▶ _Aim of the exercise_
You are asked to filter the data below and copy every line holding "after".

BEGIN

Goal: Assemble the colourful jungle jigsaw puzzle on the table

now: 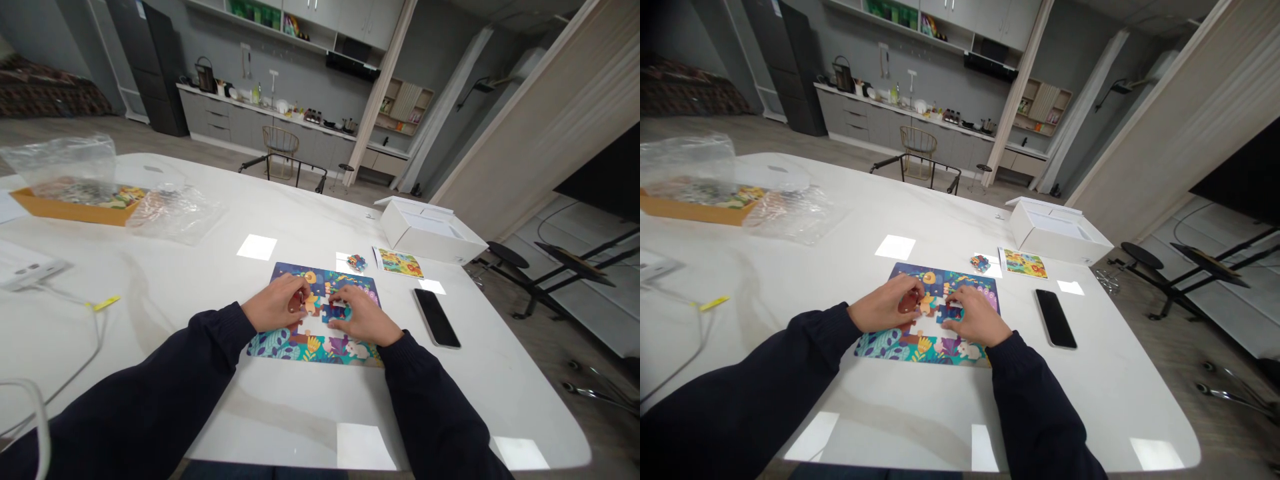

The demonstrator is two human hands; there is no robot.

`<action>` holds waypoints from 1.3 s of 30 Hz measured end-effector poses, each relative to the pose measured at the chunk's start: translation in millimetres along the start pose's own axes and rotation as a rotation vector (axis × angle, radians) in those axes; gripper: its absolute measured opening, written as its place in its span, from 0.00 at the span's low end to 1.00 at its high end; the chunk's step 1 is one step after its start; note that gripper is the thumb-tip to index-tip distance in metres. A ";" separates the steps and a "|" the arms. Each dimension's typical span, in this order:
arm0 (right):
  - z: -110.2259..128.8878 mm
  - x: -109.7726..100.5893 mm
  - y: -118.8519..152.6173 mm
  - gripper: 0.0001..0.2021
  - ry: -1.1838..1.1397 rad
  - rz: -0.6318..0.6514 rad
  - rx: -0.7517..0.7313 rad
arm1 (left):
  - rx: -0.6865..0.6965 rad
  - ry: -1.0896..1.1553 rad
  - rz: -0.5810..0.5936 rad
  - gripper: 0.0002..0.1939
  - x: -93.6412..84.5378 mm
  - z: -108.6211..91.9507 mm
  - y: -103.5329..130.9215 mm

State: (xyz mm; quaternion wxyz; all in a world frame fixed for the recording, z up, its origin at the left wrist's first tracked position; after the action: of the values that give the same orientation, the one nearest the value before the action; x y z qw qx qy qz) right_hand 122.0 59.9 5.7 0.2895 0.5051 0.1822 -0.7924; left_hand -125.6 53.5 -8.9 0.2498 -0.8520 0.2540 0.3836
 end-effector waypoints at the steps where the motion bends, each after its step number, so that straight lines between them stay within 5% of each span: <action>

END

▶ _Task output_
`<action>` holds waypoints from 1.3 s of 30 Hz measured end-effector poses, each relative to the pose measured at the chunk's start: translation in millimetres along the start pose's own axes and rotation as a rotation vector (axis × angle, radians) in those axes; gripper: its absolute measured opening, written as its place in its span, from 0.00 at the span's low end to 1.00 at its high end; the chunk's step 1 is one step after its start; note that gripper is the thumb-tip to index-tip distance in metres. A ";" separates the steps and a "|" the arms. Each dimension's typical span, in this order:
State: (xyz mm; quaternion wxyz; all in a world frame fixed for the recording, z up, its origin at the left wrist's first tracked position; after the action: of the values that give the same orientation, the one nearest the value before the action; x y z qw qx qy qz) right_hand 122.0 59.9 5.7 0.2895 0.5051 0.1822 -0.7924; left_hand -125.6 53.5 -8.9 0.2498 -0.8520 0.2540 0.3836
 end-effector waypoints at the steps where the motion bends, each after its step number, so that straight lines between them stay within 5% of each span: <action>

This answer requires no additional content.